Streaming: Kafka, Kinesis, Pub/Sub — Data Engineering Fundamentals | CertQnA

Streaming infrastructure is built on a single core abstraction: an append-only distributed log. Producers write events to it; consumers read them in order, independently and at their own pace.

The Three Big Platforms

Platform	Vendor	Model
Apache Kafka	Open-source (Confluent commercial)	Self-managed clusters or Confluent Cloud / MSK / Aiven
Amazon Kinesis Data Streams	AWS	Fully managed, on-demand or provisioned shards
Google Cloud Pub/Sub	GCP	Fully managed, push or pull, global by default
Azure Event Hubs	Azure	Kafka-protocol-compatible managed service

The concepts transfer across all of them; nomenclature varies.

Core Concepts

Topic / Stream

A named feed of messages. "orders", "page-views", "iot.sensor.temperature".

Partition / Shard

A topic is split into partitions for parallelism. Each partition is an ordered sequence; ordering is guaranteed within a partition, not across partitions.

Topic: orders   (3 partitions)
  P0: [m0, m1, m4, m7, ...]
  P1: [m2, m5, m8, ...]
  P2: [m3, m6, m9, ...]

Producers route messages by key (e.g. customer_id) so all events for one customer go to the same partition and stay ordered.

Offset

The position of a message in a partition. Consumers track their own offset — Kafka does not push, it lets consumers pull.

Consumer Group

A set of consumers that share work on a topic. Kafka assigns partitions to consumers in the group; each partition is consumed by exactly one member at a time.

Retention

How long messages live. Kafka can retain forever (compaction or time-based). Kinesis defaults to 24h, configurable to 365 days. Pub/Sub default 7 days.

Producer / Consumer in Code

from confluent_kafka import Producer, Consumer
import json

# Producer
p = Producer({"bootstrap.servers": "broker:9092"})
p.produce(
    topic="orders",
    key=str(order["customer_id"]),
    value=json.dumps(order),
)
p.flush()

# Consumer
c = Consumer({
    "bootstrap.servers": "broker:9092",
    "group.id": "orders-warehouse-loader",
    "auto.offset.reset": "earliest",
    "enable.auto.commit": False,
})
c.subscribe(["orders"])
while True:
    msg = c.poll(1.0)
    if msg is None or msg.error():
        continue
    handle(json.loads(msg.value()))
    c.commit(msg)

Schema Management

Untyped JSON blobs are the single biggest source of streaming pain.

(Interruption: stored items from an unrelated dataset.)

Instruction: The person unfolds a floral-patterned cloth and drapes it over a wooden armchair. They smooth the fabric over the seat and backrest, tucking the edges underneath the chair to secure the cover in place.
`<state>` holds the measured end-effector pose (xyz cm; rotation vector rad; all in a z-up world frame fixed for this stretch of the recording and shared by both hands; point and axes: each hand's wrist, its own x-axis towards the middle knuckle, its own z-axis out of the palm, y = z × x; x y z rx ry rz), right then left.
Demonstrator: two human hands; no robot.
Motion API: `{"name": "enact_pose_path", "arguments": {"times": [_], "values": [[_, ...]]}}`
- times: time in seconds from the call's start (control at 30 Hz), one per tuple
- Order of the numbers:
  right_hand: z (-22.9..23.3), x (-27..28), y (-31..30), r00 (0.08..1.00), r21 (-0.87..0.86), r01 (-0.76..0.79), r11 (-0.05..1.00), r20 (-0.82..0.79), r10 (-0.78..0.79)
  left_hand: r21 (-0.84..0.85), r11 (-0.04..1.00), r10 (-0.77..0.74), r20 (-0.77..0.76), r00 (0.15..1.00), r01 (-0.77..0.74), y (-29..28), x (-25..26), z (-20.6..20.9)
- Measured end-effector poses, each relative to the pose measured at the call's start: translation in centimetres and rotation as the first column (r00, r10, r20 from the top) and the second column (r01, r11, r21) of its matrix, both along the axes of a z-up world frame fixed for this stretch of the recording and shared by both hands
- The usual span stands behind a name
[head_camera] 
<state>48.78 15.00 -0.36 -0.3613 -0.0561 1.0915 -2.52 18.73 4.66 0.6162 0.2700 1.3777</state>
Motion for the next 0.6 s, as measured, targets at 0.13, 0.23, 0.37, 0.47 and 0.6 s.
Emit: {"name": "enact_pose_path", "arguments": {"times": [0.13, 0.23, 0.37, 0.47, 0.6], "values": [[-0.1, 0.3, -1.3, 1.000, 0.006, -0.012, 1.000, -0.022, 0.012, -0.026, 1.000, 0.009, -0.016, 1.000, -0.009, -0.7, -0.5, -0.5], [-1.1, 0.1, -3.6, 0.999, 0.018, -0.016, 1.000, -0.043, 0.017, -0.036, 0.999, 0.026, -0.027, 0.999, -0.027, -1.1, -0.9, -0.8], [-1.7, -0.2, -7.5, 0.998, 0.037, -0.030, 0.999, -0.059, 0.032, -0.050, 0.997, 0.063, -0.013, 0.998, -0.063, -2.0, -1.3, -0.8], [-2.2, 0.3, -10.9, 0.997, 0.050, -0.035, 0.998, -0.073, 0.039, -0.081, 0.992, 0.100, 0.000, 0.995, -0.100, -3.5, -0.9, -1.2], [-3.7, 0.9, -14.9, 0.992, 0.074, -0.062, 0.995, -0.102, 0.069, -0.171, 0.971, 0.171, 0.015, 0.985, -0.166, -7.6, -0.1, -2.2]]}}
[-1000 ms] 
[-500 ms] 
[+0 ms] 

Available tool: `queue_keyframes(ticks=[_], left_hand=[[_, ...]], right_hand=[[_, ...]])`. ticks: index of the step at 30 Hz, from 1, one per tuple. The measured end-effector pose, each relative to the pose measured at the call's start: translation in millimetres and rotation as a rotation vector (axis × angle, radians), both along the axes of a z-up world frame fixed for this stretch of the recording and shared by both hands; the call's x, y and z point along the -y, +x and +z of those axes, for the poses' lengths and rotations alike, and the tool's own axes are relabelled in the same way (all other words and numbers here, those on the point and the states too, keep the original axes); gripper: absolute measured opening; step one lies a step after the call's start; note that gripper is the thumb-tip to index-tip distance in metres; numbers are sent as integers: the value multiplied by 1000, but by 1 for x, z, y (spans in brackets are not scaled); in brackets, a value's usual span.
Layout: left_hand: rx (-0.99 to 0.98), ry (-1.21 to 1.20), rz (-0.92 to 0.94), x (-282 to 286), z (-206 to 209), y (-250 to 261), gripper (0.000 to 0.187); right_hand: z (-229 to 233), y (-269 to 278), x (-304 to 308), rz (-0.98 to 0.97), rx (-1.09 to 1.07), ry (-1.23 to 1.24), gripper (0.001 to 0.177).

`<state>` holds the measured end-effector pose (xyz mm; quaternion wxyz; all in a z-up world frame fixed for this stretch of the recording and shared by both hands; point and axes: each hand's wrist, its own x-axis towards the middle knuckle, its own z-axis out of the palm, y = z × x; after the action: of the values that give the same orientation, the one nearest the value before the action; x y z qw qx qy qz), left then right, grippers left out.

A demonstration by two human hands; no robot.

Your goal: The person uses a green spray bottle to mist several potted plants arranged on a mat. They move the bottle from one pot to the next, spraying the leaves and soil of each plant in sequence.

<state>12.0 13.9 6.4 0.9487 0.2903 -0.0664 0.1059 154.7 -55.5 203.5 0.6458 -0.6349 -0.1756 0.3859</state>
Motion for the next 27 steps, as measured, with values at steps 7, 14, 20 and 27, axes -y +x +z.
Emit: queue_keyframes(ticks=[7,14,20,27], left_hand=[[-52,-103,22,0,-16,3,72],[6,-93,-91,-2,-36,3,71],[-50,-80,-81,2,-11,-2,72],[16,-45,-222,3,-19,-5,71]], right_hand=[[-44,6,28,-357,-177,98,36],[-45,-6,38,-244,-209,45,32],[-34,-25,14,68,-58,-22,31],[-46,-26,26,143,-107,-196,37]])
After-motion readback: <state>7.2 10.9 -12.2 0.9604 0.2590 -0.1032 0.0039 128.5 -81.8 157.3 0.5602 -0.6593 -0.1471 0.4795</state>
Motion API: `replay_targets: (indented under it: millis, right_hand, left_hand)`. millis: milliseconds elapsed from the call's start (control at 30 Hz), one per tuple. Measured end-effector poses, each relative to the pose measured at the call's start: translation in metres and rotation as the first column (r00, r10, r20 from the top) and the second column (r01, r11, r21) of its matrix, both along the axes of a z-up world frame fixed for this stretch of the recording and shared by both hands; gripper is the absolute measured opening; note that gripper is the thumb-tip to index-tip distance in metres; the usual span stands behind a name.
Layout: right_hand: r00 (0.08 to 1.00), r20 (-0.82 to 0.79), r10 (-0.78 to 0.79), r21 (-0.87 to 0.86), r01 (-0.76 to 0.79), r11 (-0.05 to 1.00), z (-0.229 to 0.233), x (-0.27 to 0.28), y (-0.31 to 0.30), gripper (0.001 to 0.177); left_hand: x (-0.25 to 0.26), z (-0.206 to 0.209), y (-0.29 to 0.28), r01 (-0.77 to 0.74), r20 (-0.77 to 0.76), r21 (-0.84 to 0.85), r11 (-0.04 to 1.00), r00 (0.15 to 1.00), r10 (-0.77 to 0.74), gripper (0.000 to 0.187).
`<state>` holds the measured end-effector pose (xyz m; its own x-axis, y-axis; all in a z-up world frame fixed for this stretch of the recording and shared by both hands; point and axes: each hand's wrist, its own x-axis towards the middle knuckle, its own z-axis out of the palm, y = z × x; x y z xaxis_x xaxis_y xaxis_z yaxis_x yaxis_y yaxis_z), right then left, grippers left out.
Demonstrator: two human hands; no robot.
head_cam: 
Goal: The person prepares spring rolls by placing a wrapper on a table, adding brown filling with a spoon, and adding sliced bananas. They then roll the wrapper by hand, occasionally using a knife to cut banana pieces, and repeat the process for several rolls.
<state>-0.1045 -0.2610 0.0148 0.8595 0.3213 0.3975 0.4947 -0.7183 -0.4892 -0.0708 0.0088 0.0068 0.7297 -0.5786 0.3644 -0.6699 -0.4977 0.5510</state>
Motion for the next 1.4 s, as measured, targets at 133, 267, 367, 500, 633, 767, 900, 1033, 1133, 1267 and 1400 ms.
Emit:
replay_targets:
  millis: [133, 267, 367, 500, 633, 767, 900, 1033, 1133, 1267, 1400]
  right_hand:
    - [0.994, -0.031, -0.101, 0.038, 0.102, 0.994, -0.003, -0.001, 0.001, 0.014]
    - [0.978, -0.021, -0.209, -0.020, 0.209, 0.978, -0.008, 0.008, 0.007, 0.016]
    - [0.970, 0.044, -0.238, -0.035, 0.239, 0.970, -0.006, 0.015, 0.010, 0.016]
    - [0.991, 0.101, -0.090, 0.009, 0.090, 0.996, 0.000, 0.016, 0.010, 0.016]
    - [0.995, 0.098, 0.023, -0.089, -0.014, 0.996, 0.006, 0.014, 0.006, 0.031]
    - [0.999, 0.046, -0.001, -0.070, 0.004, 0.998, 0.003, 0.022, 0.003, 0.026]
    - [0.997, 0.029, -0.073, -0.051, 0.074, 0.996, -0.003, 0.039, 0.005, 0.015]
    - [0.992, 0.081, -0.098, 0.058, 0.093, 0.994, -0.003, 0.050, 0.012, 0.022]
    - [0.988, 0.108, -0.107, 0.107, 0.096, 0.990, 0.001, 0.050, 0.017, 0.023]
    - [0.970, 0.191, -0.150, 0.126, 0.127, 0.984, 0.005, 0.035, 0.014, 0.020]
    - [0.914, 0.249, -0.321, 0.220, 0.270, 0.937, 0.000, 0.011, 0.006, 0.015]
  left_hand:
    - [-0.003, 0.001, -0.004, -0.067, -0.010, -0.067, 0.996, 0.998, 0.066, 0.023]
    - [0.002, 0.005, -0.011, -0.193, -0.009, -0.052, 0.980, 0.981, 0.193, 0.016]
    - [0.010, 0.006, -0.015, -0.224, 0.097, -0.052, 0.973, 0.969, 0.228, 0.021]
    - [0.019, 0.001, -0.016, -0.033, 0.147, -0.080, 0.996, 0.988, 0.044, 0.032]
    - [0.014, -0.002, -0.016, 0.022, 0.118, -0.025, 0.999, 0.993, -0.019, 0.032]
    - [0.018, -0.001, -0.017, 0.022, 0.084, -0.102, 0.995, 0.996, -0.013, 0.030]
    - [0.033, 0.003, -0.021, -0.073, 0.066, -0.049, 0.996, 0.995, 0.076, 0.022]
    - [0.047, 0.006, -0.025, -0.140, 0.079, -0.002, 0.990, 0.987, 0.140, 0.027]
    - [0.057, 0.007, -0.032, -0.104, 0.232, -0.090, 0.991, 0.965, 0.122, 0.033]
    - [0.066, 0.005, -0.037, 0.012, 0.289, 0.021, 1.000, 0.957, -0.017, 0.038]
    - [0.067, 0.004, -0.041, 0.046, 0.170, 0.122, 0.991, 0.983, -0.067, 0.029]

A schema registry enforces a contract:

Confluent Schema Registry — Avro, JSON Schema, Protobuf; subject-based versioning.
AWS Glue Schema Registry — same idea, AWS-flavoured.
Pub/Sub Schemas — Avro / Protobuf, native.

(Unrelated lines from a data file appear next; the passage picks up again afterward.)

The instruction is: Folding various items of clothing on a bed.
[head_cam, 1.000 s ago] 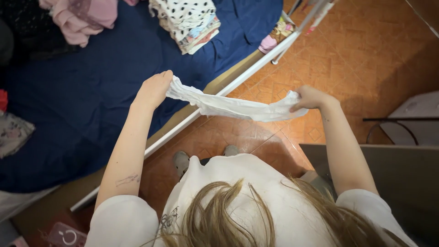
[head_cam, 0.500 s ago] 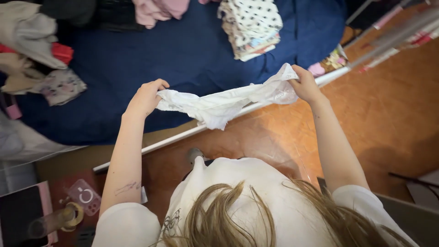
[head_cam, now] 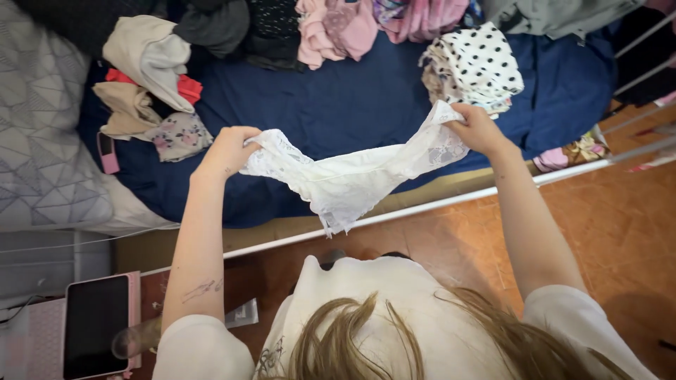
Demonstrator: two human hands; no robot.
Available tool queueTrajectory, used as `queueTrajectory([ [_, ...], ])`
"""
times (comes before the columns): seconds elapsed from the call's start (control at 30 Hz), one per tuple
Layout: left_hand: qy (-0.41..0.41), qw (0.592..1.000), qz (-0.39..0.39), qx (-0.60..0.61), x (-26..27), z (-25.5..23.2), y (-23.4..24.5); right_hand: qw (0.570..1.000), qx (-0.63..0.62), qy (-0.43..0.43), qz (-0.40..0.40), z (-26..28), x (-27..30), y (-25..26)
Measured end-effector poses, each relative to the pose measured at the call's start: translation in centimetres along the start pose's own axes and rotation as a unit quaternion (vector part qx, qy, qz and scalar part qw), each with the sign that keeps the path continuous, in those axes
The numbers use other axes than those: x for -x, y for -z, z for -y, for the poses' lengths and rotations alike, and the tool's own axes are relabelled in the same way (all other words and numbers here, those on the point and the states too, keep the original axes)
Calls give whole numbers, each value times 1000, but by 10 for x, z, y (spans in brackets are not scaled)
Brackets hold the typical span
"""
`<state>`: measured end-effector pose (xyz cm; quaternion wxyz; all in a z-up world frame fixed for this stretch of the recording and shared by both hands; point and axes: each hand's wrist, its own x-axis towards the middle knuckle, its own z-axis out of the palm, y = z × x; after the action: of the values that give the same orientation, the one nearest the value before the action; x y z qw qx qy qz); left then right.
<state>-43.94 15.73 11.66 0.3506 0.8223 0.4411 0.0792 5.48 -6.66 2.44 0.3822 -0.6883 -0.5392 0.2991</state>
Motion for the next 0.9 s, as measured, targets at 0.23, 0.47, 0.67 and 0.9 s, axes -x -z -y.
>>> queueTrajectory([
  [0.23, 2, 999, -18, -33, -48, 32, 58, 1000, -17, 20, 16, 36, -58, 0],
  [0.47, -90, 988, -38, -123, -128, 74, 68, 997, -31, -21, 67, 30, -140, -9],
  [0.67, -28, 986, -55, -153, -230, 123, 51, 990, -25, 51, 126, -53, -262, -29],
  [0.9, -36, 970, -159, -178, -344, 188, 12, 985, 62, 110, 118, -93, -404, -71],
])
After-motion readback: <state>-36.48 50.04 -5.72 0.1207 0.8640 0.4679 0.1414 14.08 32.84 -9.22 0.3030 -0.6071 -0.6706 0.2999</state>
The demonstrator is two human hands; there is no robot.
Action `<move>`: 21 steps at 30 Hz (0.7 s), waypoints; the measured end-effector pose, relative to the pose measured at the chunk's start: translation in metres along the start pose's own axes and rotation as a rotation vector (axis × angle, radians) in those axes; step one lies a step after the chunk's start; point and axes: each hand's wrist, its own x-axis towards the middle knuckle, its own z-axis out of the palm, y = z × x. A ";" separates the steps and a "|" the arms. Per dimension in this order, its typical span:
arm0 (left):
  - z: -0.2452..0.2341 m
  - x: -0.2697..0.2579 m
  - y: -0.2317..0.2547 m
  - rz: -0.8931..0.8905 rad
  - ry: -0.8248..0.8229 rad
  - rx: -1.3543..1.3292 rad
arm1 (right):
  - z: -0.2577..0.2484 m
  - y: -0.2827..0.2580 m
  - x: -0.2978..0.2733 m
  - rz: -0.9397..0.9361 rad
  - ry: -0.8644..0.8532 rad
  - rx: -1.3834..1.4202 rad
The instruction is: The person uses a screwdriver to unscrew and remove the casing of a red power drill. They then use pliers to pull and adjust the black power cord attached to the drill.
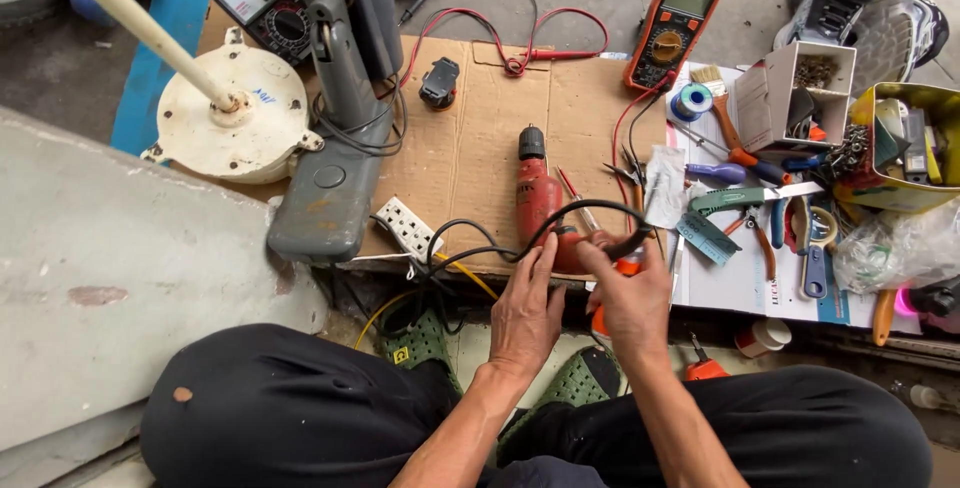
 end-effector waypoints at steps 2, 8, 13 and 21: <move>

Compatibility rules (backward, forward, full) prevent producer changes from silently breaking consumers. Use them.

Delivery and Ordering Guarantees

Guarantee	Kafka	Kinesis	Pub/Sub
At-least-once	Default	Default	Default
Exactly-once	Yes (idempotent producer + transactions)	Limited; consumer must dedupe	Yes (with ordering keys + dedupe)
Ordered per key	Yes (key → same partition)	Yes (per shard)	Yes (with ordering keys)
Global ordering	No (1 partition only — bottleneck)	No	No

Design consumers to be idempotent — processing the same message twice should produce the same result. Use deterministic IDs and upserts.

Stream Processing on Top

The log is just storage. To do anything with the stream you need a processor:

Apache Flink — true streaming, sub-100ms latency, strong stateful processing, exactly-once.
Spark Structured Streaming — micro-batch (seconds), great if you already use Spark.
Kafka Streams / ksqlDB — JVM library / SQL on top of Kafka; small/medium use cases.
Apache Beam / Dataflow — unified batch + streaming, GCP-native and portable.
Cloud-native — Kinesis Data Analytics (now Managed Service for Apache Flink), Azure Stream Analytics.

Common Streaming Patterns

CDC (Change Data Capture)

Stream every insert/update/delete from a database into Kafka, then into the warehouse / lake. Tools: Debezium, AWS DMS, Datastream, Fivetran HVR.

Stream → Lakehouse

Land Kafka topics directly into Delta or Iceberg tables (Auto Loader, Kafka Connect → S3 sink, Pub/Sub → BigQuery).

Real-time aggregations

Window-based counts (orders per minute, fraud signals per user) computed by Flink or Spark and surfaced via APIs or low-latency stores.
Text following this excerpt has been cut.